=== Begin Enclosure ===

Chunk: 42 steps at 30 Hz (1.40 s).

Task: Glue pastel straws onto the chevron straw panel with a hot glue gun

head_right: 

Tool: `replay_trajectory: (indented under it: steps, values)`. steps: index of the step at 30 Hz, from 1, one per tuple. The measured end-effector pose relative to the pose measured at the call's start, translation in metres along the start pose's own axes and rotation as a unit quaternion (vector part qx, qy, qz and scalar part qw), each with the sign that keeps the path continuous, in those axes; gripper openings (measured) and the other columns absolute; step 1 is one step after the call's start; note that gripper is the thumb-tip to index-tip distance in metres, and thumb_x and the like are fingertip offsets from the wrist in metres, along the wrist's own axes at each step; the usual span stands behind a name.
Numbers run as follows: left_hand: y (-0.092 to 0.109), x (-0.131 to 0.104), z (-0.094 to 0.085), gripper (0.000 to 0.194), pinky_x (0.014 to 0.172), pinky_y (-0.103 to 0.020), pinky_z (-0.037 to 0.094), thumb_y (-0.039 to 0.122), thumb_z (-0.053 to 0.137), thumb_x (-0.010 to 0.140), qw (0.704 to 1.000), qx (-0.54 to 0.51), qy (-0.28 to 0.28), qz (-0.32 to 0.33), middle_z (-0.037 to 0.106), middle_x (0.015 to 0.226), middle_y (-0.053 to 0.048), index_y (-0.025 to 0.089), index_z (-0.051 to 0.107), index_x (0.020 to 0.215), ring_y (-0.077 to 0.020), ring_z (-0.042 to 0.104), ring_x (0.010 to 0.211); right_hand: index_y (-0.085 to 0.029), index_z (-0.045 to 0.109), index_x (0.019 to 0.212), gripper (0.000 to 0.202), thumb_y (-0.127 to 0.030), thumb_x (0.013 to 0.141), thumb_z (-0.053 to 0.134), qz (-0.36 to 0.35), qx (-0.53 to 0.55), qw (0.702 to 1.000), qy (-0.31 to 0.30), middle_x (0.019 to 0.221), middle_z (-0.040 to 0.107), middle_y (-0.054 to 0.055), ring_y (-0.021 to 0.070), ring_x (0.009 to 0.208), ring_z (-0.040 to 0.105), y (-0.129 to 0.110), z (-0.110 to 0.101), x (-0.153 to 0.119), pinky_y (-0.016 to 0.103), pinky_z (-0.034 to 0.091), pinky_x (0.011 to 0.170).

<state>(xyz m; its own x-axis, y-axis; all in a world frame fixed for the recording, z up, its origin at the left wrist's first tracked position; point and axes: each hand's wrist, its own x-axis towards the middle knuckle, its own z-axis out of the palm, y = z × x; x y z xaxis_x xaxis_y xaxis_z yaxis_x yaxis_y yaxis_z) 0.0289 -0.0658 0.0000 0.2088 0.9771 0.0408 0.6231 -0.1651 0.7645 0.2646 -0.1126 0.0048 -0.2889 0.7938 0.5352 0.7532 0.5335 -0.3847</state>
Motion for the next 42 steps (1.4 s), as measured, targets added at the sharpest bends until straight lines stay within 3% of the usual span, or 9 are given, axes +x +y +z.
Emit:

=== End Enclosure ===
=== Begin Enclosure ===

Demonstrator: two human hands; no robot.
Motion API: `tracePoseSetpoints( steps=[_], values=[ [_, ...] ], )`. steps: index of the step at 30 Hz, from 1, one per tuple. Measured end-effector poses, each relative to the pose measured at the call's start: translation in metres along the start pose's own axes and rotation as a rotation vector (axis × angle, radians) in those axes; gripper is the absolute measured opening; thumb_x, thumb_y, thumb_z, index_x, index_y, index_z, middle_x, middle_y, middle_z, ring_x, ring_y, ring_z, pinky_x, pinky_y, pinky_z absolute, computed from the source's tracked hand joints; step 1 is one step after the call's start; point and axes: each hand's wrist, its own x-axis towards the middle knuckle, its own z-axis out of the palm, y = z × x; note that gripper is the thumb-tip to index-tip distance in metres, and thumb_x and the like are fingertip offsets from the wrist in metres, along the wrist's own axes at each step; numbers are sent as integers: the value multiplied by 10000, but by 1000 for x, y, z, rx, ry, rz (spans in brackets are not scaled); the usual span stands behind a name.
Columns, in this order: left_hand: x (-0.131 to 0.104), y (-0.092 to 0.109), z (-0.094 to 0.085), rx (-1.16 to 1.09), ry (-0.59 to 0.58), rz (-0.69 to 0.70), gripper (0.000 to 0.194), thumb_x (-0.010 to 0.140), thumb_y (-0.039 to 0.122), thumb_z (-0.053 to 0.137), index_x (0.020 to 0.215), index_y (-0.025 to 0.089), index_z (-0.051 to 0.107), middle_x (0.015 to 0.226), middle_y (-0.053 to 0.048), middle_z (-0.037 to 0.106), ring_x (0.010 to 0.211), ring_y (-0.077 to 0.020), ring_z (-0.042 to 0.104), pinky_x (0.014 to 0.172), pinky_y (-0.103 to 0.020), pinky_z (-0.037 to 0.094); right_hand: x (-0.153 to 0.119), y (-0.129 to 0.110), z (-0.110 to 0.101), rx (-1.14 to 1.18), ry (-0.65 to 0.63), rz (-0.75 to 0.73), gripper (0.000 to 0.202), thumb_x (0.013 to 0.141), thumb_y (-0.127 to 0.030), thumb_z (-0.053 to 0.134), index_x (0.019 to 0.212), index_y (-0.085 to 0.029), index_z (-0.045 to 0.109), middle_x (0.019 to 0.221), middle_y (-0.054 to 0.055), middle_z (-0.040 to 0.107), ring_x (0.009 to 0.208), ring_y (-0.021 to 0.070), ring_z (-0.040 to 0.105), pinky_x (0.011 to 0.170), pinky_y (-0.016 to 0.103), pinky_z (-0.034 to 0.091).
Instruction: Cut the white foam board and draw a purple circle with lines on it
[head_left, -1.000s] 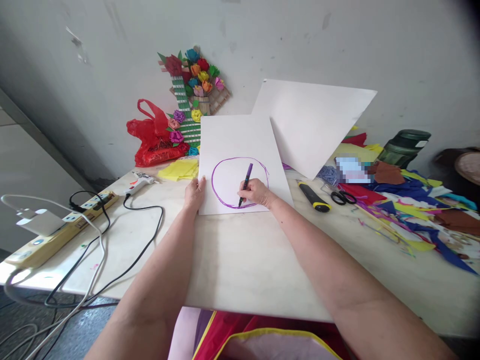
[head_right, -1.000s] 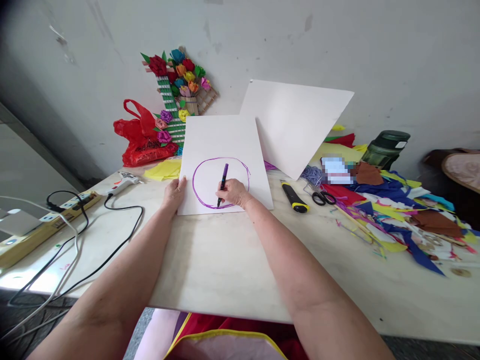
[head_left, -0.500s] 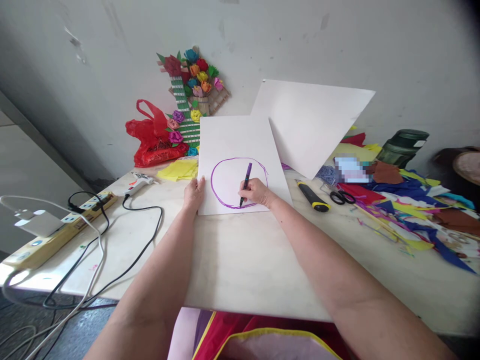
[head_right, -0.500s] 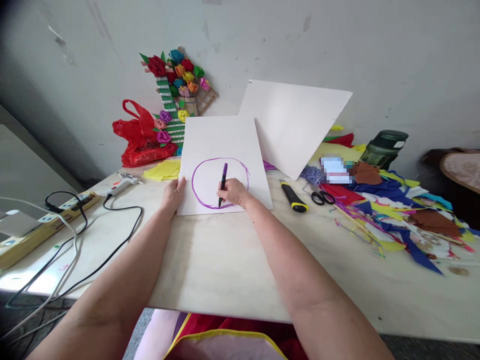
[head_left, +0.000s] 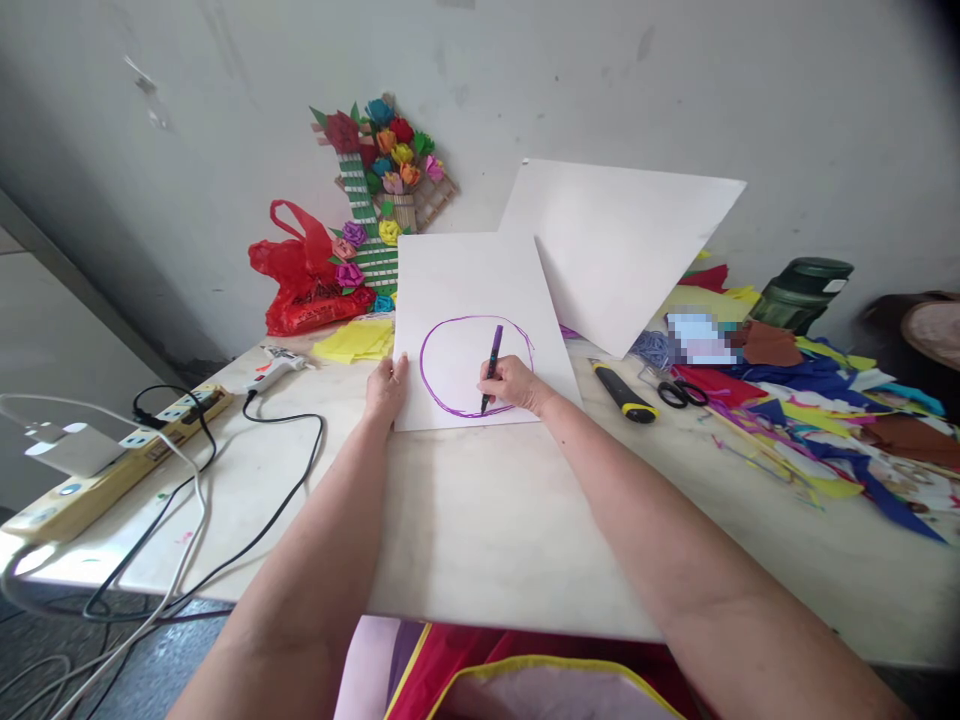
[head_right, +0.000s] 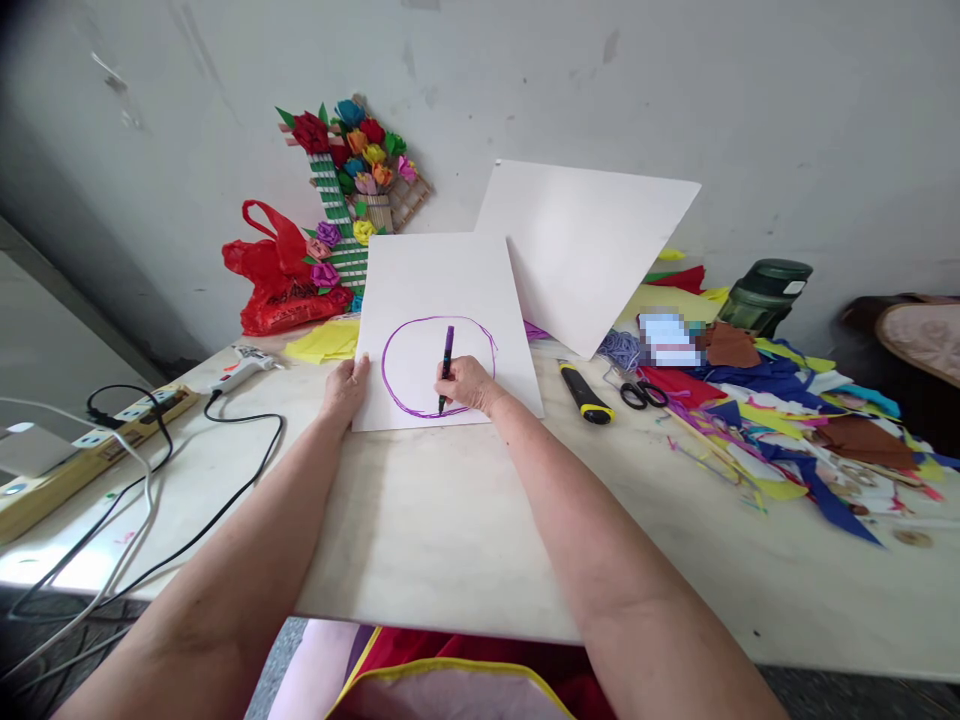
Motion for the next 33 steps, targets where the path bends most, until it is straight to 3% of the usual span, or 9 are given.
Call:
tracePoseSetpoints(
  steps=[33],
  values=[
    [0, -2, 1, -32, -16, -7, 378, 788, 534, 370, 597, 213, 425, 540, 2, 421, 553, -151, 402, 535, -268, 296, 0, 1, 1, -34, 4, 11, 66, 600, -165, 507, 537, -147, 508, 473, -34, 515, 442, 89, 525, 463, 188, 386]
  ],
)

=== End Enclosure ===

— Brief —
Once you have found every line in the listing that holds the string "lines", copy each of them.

— Finished task —
Motion for the next 42 steps (1.4 s), as measured, targets added at the sharpest bends until straight lines stay within 3% of the usual span, or 9 are given, axes +x +y +z.
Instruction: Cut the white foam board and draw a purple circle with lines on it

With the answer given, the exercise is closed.